Marine Debris Removal, Coral Sampling, and More With Navy Saturation Divers

July 31, 2024

This month, NOAA scientists and partners teamed up with U.S. Navy saturation divers to advance deep sea restoration efforts in the Gulf of Mexico—a collaboration that is the first of its kind.

Typical scuba diving is limited by the body's response to pressure. As a diver descends below the ocean surface, the surrounding pressure increases, compressing the gasses in their body. If they ascend too quickly, rapidly-expanding gasses can cause decompression sickness, also known as the bends.

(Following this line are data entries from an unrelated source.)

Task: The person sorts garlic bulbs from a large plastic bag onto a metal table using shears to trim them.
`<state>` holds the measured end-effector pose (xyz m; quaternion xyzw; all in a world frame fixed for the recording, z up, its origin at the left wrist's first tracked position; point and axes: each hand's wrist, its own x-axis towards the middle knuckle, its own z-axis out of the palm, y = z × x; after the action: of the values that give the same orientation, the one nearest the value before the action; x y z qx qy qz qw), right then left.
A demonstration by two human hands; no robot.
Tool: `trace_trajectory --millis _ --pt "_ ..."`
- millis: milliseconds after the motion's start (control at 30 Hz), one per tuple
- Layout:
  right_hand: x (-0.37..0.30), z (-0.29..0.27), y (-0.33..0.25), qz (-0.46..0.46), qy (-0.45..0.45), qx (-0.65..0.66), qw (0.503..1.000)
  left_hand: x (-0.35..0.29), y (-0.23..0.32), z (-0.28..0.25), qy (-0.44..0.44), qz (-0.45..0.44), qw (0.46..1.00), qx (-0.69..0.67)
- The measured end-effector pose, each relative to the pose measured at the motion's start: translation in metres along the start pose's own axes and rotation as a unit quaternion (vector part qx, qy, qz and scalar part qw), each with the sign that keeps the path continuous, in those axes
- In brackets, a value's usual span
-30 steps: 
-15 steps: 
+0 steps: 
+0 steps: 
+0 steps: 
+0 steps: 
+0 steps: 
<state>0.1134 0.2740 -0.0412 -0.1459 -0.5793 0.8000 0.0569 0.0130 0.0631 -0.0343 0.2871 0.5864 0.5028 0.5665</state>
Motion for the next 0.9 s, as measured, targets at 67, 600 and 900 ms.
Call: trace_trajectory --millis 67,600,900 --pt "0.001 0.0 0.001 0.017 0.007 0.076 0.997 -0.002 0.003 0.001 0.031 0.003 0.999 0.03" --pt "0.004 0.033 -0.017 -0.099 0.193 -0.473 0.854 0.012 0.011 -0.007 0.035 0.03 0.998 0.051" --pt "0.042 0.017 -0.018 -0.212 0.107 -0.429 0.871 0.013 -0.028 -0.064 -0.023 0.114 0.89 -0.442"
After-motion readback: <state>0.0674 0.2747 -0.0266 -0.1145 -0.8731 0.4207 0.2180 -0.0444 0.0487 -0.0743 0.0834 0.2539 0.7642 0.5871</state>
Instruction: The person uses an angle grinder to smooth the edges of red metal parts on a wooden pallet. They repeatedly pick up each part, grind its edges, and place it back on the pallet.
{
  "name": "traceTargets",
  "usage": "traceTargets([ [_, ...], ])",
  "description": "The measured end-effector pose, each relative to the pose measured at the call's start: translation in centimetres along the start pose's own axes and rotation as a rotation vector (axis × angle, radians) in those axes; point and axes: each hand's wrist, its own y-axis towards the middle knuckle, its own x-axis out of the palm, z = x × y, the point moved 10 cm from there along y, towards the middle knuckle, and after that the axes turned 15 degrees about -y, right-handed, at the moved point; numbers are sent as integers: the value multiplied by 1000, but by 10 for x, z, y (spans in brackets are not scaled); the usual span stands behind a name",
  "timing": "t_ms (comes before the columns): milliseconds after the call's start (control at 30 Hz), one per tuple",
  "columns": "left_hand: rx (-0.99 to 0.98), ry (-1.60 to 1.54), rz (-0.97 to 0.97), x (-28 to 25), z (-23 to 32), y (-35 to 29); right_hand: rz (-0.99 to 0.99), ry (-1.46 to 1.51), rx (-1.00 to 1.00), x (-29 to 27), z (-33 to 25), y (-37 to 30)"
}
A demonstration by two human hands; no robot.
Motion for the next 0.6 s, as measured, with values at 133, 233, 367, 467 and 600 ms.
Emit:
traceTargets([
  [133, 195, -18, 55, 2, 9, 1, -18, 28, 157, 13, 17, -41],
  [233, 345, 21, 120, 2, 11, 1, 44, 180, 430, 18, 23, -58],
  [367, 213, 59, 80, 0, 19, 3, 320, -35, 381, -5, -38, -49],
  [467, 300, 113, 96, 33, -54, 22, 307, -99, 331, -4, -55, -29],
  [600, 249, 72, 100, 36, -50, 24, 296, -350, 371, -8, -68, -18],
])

a bell-shaped contraption is suspended in the air above the water's surface by cables on a large vessel
A diving bell is a rigid chamber used to transport divers from the pressurized habitat on the surface to the ocean depths, and back. Here, the diving bell is lowered into the ocean with three Navy saturation divers inside. Photo: Erin Spencer, National Marine Sanctuary Foundation

Saturation diving involves compressing divers to pressure at depth before they enter the water—staying for days or weeks in a compression chamber on the surface, then traveling to depth in a diving bell. Divers can go beyond recreational diving limits, stay at depth longer, and accomplish more work in a shorter amount of time than an expedition depending on scuba diving.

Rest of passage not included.